▸ **What you will do**
Wherever the string "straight" shows up in the material below, copy that line.

▸ **Data for the task**
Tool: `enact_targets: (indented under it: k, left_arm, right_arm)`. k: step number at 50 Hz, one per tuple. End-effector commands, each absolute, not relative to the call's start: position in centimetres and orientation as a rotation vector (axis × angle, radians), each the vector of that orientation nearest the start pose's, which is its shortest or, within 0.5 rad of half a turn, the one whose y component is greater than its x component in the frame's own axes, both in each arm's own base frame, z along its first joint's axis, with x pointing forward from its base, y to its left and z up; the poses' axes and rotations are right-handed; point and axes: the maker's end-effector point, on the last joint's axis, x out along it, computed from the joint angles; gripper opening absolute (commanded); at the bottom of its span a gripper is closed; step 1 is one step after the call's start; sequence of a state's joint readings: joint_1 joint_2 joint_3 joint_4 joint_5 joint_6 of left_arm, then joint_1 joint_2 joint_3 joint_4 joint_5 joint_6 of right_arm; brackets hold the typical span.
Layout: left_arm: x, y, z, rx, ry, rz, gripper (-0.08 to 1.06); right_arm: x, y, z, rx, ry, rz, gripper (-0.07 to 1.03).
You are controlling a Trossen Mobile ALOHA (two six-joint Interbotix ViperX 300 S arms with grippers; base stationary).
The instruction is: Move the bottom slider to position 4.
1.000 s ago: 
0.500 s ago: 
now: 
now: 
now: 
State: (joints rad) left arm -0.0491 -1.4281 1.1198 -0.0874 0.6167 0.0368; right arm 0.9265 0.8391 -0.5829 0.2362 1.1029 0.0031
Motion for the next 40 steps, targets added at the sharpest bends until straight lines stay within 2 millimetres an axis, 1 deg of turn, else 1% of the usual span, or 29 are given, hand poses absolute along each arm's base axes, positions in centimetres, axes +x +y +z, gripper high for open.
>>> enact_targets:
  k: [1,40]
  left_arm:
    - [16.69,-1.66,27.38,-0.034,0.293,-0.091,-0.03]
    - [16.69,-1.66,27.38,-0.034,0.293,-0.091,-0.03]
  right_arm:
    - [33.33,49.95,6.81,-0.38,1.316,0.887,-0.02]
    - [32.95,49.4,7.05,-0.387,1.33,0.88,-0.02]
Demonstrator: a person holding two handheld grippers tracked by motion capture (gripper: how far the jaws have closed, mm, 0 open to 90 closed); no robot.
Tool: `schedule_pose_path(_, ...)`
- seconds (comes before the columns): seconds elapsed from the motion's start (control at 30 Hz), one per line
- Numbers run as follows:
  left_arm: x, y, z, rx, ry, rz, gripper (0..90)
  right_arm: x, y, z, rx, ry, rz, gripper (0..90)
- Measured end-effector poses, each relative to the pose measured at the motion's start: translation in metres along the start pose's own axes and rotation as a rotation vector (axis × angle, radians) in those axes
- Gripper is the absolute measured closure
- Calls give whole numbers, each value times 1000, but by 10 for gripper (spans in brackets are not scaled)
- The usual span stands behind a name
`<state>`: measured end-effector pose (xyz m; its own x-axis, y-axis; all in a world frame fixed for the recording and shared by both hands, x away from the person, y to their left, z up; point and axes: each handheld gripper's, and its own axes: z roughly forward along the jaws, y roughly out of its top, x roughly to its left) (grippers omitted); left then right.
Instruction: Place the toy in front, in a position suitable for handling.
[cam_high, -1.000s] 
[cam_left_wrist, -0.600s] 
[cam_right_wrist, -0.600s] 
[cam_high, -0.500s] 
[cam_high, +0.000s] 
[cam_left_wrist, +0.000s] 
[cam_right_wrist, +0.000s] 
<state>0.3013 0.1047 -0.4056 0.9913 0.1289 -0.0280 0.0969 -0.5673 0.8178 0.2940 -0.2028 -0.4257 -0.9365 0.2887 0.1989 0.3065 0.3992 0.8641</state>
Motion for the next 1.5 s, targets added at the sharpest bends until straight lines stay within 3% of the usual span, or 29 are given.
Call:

▸ **Output**
Motion for the next 40 steps, targets added at the sharpest bends until straight lines stay within 2 millimetres an axis, 1 deg of turn, else 1% of the usual span, or 29 are given, hand poses absolute along each arm's base axes, positions in centimetres, axes +x +y +z, gripper high for open.
Motion for the next 1.5 s, targets added at the sharpest bends until straight lines stay within 3% of the usual span, or 29 are given.

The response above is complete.